▶ WHAT THIS TASK INVOLVES
Nothing but the lines from the one containing "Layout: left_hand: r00" through the one containing "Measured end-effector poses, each", both included, should be given again, each exactly as written below.

▶ GIVEN DATA
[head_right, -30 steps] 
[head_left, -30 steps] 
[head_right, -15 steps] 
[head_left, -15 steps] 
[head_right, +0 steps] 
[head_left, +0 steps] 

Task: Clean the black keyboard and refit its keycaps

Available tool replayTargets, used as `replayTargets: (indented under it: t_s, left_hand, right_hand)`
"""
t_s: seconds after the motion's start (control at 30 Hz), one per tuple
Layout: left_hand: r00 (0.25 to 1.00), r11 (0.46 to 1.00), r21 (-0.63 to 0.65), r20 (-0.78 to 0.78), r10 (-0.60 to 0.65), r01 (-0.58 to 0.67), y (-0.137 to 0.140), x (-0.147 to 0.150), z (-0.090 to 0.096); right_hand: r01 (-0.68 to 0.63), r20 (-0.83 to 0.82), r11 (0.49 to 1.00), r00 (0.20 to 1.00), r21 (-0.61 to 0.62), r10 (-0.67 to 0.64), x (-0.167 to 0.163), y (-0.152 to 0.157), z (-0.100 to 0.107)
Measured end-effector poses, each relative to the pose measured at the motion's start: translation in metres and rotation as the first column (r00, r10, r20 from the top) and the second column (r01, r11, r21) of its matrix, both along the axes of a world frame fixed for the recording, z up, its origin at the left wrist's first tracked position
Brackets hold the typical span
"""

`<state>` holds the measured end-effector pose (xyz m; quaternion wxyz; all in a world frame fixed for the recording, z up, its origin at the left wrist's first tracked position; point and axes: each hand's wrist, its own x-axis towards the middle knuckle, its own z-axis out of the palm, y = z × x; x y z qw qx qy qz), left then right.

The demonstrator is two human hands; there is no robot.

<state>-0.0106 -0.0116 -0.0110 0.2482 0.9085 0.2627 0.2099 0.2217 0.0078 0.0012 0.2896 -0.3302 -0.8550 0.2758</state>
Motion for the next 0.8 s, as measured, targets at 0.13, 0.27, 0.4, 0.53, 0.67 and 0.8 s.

▶ RESPONSE TO THIS TASK
Layout: left_hand: r00 (0.25 to 1.00), r11 (0.46 to 1.00), r21 (-0.63 to 0.65), r20 (-0.78 to 0.78), r10 (-0.60 to 0.65), r01 (-0.58 to 0.67), y (-0.137 to 0.140), x (-0.147 to 0.150), z (-0.090 to 0.096); right_hand: r01 (-0.68 to 0.63), r20 (-0.83 to 0.82), r11 (0.49 to 1.00), r00 (0.20 to 1.00), r21 (-0.61 to 0.62), r10 (-0.67 to 0.64), x (-0.167 to 0.163), y (-0.152 to 0.157), z (-0.100 to 0.107)
Measured end-effector poses, each relative to the pose measured at the motion's start: translation in metres and rotation as the first column (r00, r10, r20 from the top) and the second column (r01, r11, r21) of its matrix, both along the axes of a world frame fixed for the recording, z up, its origin at the left wrist's first tracked position

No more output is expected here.